D. – C’è un tentativo dunque di ricucire uno strappo che invece, a livello politico, sembra assolutamente compiuto e inconciliabile?
R. – A livello politico, penso che nessuno speri. Netanyahu ha detto chiaramente che assolutamente andrà fino in fondo. Però, veramente è anche tanto difficile capire la situazione, perché abbiamo sentito anche il nostro padre di Gaza che dice che, quando c’è la tregua, Hamas comincia a lanciare missili addirittura dai punti nei quali si trova la gente… La cosa certa, che anche tanti israeliani dicono, è che la risposta è sproporzionata. Ero qui nel 2009 e sono andata a Gaza al termine della guerra di allora: c’era distruzione però esisteva ancora la città. Non so invece cosa esista adesso. Però, c’è anche una cosa straordinaria da dire tra quei pochi cristiani che sono lì: quanto bene e amore reciproco tra loro. Per me, ti confesso, è eroico! Non so se avrei il coraggio di continuare ad amare… Spero che questa testimonianza sia per noi tutti un incoraggiamento nelle nostre situazioni quotidiane, per non arrenderci davanti alle difficoltà. Penso che il compito nostro, veramente grande, sia oggi di promuovere qualsiasi – qualsiasi! – iniziativa di buona volontà tra tutte le religioni per dare voce veramente a quella maggioranza silenziosa che vuole coesistenza, vuole vivere con gli altri.

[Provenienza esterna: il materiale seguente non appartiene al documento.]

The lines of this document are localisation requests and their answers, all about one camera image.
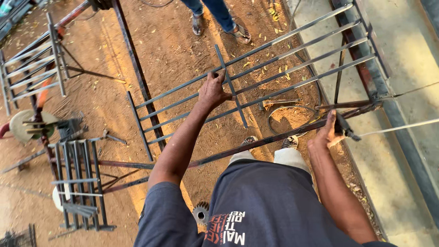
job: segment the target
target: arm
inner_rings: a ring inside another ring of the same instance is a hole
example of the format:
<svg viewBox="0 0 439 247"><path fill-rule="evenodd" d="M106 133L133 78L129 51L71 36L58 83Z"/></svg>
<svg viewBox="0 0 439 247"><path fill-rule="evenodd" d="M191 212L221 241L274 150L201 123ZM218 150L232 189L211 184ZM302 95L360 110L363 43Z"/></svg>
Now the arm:
<svg viewBox="0 0 439 247"><path fill-rule="evenodd" d="M180 185L207 116L224 101L232 100L232 95L223 91L222 82L225 74L226 71L221 70L207 75L206 82L200 88L198 102L155 163L149 177L148 189L160 182Z"/></svg>
<svg viewBox="0 0 439 247"><path fill-rule="evenodd" d="M314 139L308 141L308 154L313 167L320 199L335 224L358 243L378 241L361 203L346 187L329 153L329 147L343 139L334 132L336 120L332 110Z"/></svg>

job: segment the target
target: sandal
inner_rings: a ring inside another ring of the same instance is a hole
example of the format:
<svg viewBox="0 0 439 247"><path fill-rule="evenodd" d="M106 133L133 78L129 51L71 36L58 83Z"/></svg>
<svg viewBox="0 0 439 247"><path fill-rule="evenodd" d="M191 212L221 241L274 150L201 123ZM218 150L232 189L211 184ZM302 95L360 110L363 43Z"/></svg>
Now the sandal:
<svg viewBox="0 0 439 247"><path fill-rule="evenodd" d="M192 15L192 31L195 35L200 36L203 34L203 15Z"/></svg>
<svg viewBox="0 0 439 247"><path fill-rule="evenodd" d="M255 142L255 141L257 141L257 140L258 140L258 138L257 138L256 136L251 135L251 136L247 137L246 139L244 139L244 140L242 141L241 146L244 146L244 145L246 145L246 144L248 144L248 143Z"/></svg>
<svg viewBox="0 0 439 247"><path fill-rule="evenodd" d="M238 26L238 31L236 31L234 33L228 33L228 34L230 34L231 36L235 37L235 39L238 42L242 43L242 44L250 43L250 41L252 40L252 36L248 32L248 30L245 27L243 27L243 26L241 26L239 24L236 24L236 25Z"/></svg>
<svg viewBox="0 0 439 247"><path fill-rule="evenodd" d="M297 138L297 136L292 135L284 139L284 141L282 142L281 149L286 149L286 148L297 149L298 145L299 145L299 139Z"/></svg>

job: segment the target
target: dirt ground
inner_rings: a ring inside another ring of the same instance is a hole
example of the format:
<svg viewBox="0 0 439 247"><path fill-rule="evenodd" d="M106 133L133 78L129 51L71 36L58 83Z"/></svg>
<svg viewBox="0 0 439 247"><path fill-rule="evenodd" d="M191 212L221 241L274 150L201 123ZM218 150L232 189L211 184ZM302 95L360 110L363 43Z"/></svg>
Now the dirt ground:
<svg viewBox="0 0 439 247"><path fill-rule="evenodd" d="M215 53L214 44L218 44L220 47L224 60L229 61L233 57L286 33L289 19L285 16L286 12L284 12L281 1L276 1L279 3L279 5L275 5L276 11L279 13L278 22L272 20L267 11L269 6L266 1L256 0L252 3L252 1L226 0L232 16L236 18L235 21L245 25L252 34L252 44L250 45L238 44L232 36L223 32L207 9L205 9L205 32L202 36L197 37L191 31L190 10L178 0L174 0L163 8L148 7L137 0L123 1L123 11L151 95L157 96L217 67L220 62ZM13 30L11 36L6 40L4 45L6 57L10 58L47 30L45 18L47 11L52 13L54 21L57 22L80 3L79 0L51 1L46 8L35 9L24 19L22 24ZM66 98L60 96L58 88L52 89L44 109L62 119L70 118L75 113L82 111L85 115L85 124L89 126L89 132L85 133L85 138L101 136L102 130L106 128L110 130L111 134L127 140L128 145L109 140L98 142L98 149L102 149L101 160L147 162L148 158L126 98L126 91L131 91L136 105L143 101L116 16L112 10L100 11L89 20L85 20L91 14L91 9L86 10L69 26L63 43L85 69L123 78L126 83L81 75L65 84L68 94ZM276 33L275 28L283 32ZM248 59L231 65L228 67L229 74L237 74L288 51L289 42L289 40L280 42ZM293 47L299 45L296 39L291 39L291 44ZM291 68L300 63L301 61L295 56L276 61L267 65L266 68L234 80L235 90L268 78L278 73L279 69L284 71L285 66ZM284 76L240 94L238 98L240 103L244 104L310 77L309 71L303 68L290 74L289 79ZM177 93L154 102L155 108L161 109L195 93L202 82L204 81L193 83ZM227 85L224 88L225 91L230 91ZM293 98L301 99L298 105L310 108L318 105L318 94L314 84L300 87L274 99ZM194 98L178 107L158 114L159 120L163 122L189 111L196 100ZM19 101L19 105L20 110L31 107L28 99ZM215 109L211 116L234 107L234 102L226 102ZM244 129L238 113L206 124L198 137L192 160L236 147L249 135L255 135L258 138L273 135L268 127L267 118L275 107L259 110L257 105L253 105L243 109L249 126L247 129ZM17 110L12 110L12 115L17 112ZM138 113L140 117L147 114L146 109L140 109ZM272 115L270 124L276 132L283 132L309 121L313 115L311 111L302 108L282 109ZM2 101L0 122L5 123L9 120L10 118L6 117ZM182 121L165 125L163 132L165 134L174 132ZM144 128L151 125L148 120L142 124ZM147 140L154 139L153 135L152 131L148 132ZM314 136L315 131L310 131L299 138L299 150L308 164L306 141ZM56 141L57 135L54 135L50 140ZM279 149L280 145L281 142L274 142L256 148L253 155L259 160L272 161L274 151ZM0 147L2 149L0 169L4 169L41 149L36 141L24 145L13 138L1 140ZM151 147L154 157L157 158L160 154L158 145L152 144ZM332 148L331 153L347 186L361 200L377 233L380 234L346 149L342 144L338 144ZM227 167L228 160L229 158L224 158L186 172L184 186L188 198L190 198L189 203L196 205L200 201L210 201L214 184ZM130 170L102 167L101 171L122 175ZM126 178L125 181L147 176L148 173L149 171L137 172ZM2 200L0 215L3 219L0 224L0 235L11 229L21 231L26 229L29 223L35 223L37 243L40 246L105 246L109 244L127 246L133 244L137 234L137 219L147 191L146 184L105 195L108 222L117 226L114 232L89 231L85 233L81 231L48 241L49 237L65 231L58 227L63 221L62 215L54 207L51 200L53 186L50 185L50 181L52 180L50 167L45 156L31 161L30 168L27 170L21 172L13 170L0 176L0 187L2 188L0 189L0 200Z"/></svg>

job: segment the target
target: metal gear wheel
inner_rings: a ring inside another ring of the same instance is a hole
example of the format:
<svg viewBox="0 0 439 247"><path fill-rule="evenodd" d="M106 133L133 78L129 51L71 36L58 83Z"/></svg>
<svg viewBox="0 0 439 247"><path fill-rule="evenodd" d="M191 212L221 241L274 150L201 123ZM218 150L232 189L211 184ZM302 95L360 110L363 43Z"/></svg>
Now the metal gear wheel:
<svg viewBox="0 0 439 247"><path fill-rule="evenodd" d="M192 211L197 224L207 225L209 222L209 203L199 202Z"/></svg>

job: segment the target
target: concrete floor
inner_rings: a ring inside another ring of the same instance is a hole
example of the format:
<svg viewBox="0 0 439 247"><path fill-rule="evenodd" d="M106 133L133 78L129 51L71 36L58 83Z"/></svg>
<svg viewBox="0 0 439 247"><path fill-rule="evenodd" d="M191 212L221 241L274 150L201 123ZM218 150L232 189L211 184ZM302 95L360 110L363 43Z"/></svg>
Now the concrete floor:
<svg viewBox="0 0 439 247"><path fill-rule="evenodd" d="M298 0L286 1L293 12ZM397 94L438 82L439 40L417 0L363 1L379 45L393 71L388 84ZM295 14L297 26L302 26L328 12L327 0L302 1ZM304 42L338 28L335 18L323 21L300 33ZM342 36L334 35L307 49L314 58L341 46ZM339 54L315 63L318 73L338 66ZM351 62L346 53L345 63ZM321 80L329 100L334 100L336 74ZM439 117L439 84L408 93L398 98L407 123ZM339 101L367 99L355 68L343 71ZM389 128L382 110L349 119L358 134ZM428 165L432 179L439 184L438 149L439 124L412 128ZM397 143L395 135L376 134L362 142L347 140L356 167L367 187L383 233L398 246L439 246L439 232Z"/></svg>

D. – Che cosa è rimasto, secondo te, di quella presenza del Papa a Gerusalemme, di quell’abbraccio a tre davanti al Muro del pianto o della preghiera comune fatta in Vaticano?
R. – Penso sia tanto più importante e tanto più viva di quello che si pensi. Penso che quella presenza qui a Gerusalemme ci abbia incoraggiato e continui: continua a darci il coraggio di non perdere ogni occasione per promuovere rapporti veri, rapporti fraterni. Solo così si cambia la storia.